#### [AIM OF THE EXERCISE]
All records must be quoted exactly. Omit the pictures.

------ THE DATA

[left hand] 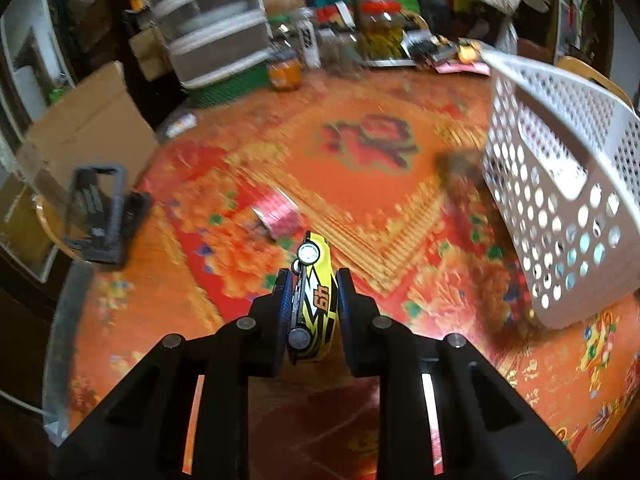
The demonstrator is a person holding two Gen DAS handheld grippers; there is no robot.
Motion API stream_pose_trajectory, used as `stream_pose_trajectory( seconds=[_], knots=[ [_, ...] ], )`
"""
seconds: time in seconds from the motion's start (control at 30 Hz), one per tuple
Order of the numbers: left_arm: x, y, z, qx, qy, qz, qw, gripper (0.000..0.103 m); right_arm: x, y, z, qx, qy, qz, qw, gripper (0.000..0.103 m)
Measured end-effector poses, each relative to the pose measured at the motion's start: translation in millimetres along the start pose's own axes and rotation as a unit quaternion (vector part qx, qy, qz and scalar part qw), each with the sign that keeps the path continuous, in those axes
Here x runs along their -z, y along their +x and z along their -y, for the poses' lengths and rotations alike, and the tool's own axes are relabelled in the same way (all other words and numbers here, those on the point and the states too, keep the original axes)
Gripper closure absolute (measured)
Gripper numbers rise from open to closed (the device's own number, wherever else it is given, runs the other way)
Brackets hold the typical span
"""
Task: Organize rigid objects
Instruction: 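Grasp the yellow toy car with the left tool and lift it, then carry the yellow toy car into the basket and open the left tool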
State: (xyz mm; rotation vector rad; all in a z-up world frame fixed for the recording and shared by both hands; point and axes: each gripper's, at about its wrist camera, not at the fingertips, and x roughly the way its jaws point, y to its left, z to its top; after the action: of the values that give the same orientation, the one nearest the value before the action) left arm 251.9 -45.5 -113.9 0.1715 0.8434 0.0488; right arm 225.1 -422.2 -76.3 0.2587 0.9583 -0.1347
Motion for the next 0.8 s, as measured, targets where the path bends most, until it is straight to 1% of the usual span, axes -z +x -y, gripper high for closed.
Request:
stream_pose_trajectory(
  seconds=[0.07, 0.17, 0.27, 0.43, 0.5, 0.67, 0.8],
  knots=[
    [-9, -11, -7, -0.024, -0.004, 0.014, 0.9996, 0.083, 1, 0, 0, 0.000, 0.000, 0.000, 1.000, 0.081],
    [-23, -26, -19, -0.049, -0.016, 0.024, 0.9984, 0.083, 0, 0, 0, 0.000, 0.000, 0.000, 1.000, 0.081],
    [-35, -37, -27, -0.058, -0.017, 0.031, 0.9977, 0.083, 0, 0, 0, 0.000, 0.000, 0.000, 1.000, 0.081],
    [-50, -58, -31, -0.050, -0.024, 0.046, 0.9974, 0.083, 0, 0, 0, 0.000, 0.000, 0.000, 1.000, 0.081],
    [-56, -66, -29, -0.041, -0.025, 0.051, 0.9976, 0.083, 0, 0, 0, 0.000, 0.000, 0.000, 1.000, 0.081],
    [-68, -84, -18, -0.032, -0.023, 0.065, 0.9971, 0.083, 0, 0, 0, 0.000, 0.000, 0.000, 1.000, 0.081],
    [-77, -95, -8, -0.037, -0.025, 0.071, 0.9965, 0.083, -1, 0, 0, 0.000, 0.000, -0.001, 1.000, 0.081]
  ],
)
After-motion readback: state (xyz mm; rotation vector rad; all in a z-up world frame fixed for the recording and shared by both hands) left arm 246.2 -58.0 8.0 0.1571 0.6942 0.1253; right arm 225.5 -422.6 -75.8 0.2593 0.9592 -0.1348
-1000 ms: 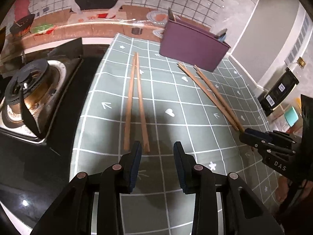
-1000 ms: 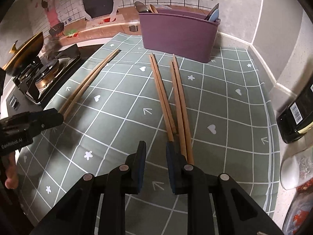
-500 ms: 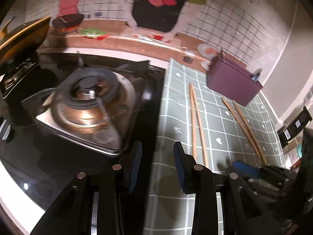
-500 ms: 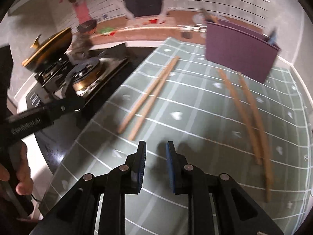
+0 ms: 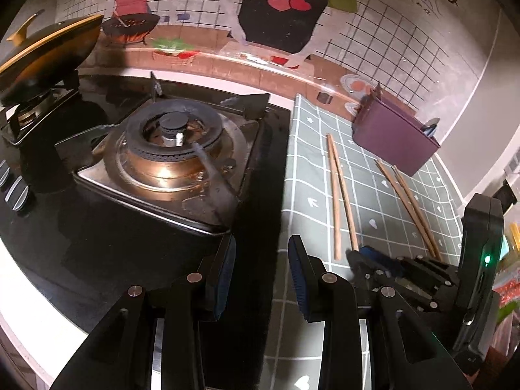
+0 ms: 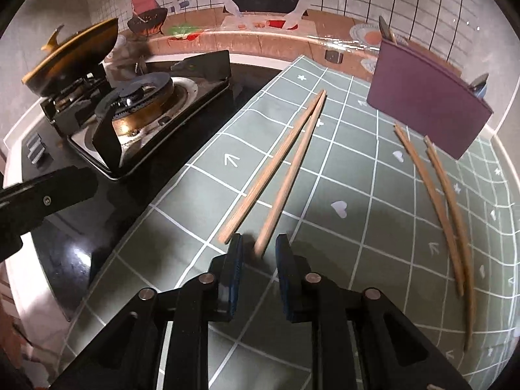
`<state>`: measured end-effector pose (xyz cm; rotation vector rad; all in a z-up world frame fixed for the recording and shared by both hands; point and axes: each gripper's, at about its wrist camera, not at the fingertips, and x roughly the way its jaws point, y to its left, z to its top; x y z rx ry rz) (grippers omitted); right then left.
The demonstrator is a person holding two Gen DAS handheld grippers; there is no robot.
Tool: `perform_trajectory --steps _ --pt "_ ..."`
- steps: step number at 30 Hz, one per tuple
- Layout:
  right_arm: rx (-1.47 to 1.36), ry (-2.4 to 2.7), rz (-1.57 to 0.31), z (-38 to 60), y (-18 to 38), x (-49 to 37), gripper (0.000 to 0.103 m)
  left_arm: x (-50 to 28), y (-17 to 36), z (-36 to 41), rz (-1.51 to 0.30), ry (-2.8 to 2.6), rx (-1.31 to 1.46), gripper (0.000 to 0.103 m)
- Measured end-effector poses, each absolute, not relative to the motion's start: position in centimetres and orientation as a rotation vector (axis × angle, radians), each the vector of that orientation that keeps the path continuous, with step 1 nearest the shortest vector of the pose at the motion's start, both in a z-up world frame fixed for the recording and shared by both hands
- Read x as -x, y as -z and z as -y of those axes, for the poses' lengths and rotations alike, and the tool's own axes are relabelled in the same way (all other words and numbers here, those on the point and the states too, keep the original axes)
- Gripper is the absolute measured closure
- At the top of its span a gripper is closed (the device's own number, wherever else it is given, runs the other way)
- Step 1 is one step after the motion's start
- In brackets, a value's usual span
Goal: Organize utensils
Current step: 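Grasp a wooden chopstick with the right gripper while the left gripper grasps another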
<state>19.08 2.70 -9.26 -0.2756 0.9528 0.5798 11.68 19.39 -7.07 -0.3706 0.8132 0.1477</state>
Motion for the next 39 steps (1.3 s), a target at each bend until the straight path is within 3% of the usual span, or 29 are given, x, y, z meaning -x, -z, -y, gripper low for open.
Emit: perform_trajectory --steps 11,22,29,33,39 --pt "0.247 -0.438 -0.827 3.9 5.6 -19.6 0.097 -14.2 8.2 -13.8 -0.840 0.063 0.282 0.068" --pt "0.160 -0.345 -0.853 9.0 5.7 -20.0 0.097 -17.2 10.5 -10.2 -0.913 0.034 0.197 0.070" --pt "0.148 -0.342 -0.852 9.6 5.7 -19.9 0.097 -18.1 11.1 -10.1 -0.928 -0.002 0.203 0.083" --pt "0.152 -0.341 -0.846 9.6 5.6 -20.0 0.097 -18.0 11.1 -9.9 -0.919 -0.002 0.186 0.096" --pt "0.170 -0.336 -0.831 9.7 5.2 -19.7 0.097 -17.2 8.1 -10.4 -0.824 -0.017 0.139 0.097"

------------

#### [EXPECTED OUTPUT]
[left hand] 
The demonstrator is a person holding two Gen DAS handheld grippers; there is no robot.
Motion API stream_pose_trajectory, used as `stream_pose_trajectory( seconds=[_], knots=[ [_, ...] ], )`
"""
seconds: time in seconds from the motion's start (control at 30 Hz), one per tuple
Order of the numbers: left_arm: x, y, z, qx, qy, qz, qw, gripper (0.000..0.103 m); right_arm: x, y, z, qx, qy, qz, qw, gripper (0.000..0.103 m)
Measured end-effector poses, each relative to the pose measured at the motion's start: translation in millimetres along the start pose's own axes and rotation as a unit quaternion (vector part qx, qy, qz and scalar part qw), each with the sign that keeps the path continuous, in those axes
Here x runs along their -z, y along their +x and z along their -y, for the poses' lengths and rotations alike, and the tool's own axes are relabelled in the same way (all other words and numbers here, those on the point and the states too, keep the original axes)
Gripper closure absolute (measured)
Gripper numbers rise from open to closed (the device's own number, wherever else it is given, runs the other way)
Brackets hold the typical span
"""
Task: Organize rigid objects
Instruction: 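Grasp the yellow toy car with the left tool and lift it, then carry the yellow toy car into the basket and open the left tool
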State: (xyz mm; rotation vector rad; all in a z-up world frame fixed for the recording and shared by both hands; point and axes: each gripper's, at about its wrist camera, not at the fingertips, and x roughly the way its jaws point, y to its left, z to its top; after the action: of the values that give the same orientation, the one nearest the value before the action) left arm 251.9 -45.5 -113.9 0.1715 0.8434 0.0488; right arm 225.1 -422.2 -76.3 0.2587 0.9583 -0.1347
Motion for the next 0.8 s, as measured, targets where the path bends most, until it is straight to 1% of the usual span, axes -z +x -y, gripper high for closed.
Request:
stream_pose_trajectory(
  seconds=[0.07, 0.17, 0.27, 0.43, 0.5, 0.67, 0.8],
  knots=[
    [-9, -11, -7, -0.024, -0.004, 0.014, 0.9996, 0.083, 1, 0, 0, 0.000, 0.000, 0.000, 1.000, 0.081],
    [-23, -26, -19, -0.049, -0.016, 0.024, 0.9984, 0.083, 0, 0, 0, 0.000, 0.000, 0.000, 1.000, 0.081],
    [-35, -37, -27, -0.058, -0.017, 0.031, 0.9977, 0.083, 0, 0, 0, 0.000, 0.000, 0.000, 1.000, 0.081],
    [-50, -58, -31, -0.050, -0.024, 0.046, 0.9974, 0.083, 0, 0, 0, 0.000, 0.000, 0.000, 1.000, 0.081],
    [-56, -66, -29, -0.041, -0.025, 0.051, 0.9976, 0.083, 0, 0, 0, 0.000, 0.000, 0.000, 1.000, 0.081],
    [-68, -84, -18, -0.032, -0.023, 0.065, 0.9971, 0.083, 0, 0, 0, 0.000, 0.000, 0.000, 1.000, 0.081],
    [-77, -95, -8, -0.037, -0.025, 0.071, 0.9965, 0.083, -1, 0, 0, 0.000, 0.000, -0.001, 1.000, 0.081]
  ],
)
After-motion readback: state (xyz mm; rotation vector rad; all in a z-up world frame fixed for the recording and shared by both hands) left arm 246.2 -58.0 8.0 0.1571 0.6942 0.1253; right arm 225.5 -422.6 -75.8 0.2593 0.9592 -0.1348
-1000 ms: 
-1000 ms: 
-500 ms: 
-500 ms: 
+0 ms: 
+0 ms: 
`<state>`: measured end-effector pose (xyz cm; rotation vector rad; all in a z-up world frame fixed for the recording and shared by both hands; point and axes: each gripper's, at about its wrist camera, not at the fingertips, and x roughly the way its jaws point, y to its left, z to its top; x y z rx ry rz) (grippers omitted); right then left.
The demonstrator is a person holding two Gen DAS handheld grippers; there is no robot.
Tool: `perform_trajectory --steps _ --pt "_ ..."`
- steps: step number at 30 Hz, one per tuple
- Layout:
  right_arm: rx (-1.47 to 1.36), ry (-2.4 to 2.7), rz (-1.57 to 0.31), z (-38 to 60), y (-18 to 38), x (-49 to 37), gripper (0.000 to 0.103 m)
  left_arm: x (-50 to 28), y (-17 to 36), z (-36 to 41), rz (-1.51 to 0.30), ry (-2.8 to 2.6), rx (-1.31 to 1.46), gripper (0.000 to 0.103 m)
- Measured end-effector poses, each absolute, not relative to the motion's start: position in centimetres and orientation as a rotation vector (axis × angle, radians), each the vector of that orientation that keeps the path continuous, with step 1 nearest the shortest vector of the pose at the motion's start, both in a z-up world frame fixed for the recording and shared by both hands
- Read x as -x, y as -z and z as -y of those axes, for the poses' lengths and rotations alike, and the tool's own axes are relabelled in the same way (all other words and numbers here, those on the point and the states too, keep the original axes)
- Gripper is the absolute measured closure
- At the top of its span a gripper is closed (the device's own number, wherever else it is given, runs the other way)
- Step 1 is one step after the motion's start
- In brackets, a value's usual span
Goal: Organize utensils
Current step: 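Grasp a wooden chopstick with the right gripper while the left gripper grasps another
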<state>19.08 2.70 -9.26 -0.2756 0.9528 0.5798 11.68 19.39 -7.07 -0.3706 0.8132 0.1477</state>
Motion for the next 39 steps (1.3 s), a target at each bend until the straight path is within 3% of the usual span, or 29 are given, x, y, z meaning -x, -z, -y, gripper low for open.
Emit: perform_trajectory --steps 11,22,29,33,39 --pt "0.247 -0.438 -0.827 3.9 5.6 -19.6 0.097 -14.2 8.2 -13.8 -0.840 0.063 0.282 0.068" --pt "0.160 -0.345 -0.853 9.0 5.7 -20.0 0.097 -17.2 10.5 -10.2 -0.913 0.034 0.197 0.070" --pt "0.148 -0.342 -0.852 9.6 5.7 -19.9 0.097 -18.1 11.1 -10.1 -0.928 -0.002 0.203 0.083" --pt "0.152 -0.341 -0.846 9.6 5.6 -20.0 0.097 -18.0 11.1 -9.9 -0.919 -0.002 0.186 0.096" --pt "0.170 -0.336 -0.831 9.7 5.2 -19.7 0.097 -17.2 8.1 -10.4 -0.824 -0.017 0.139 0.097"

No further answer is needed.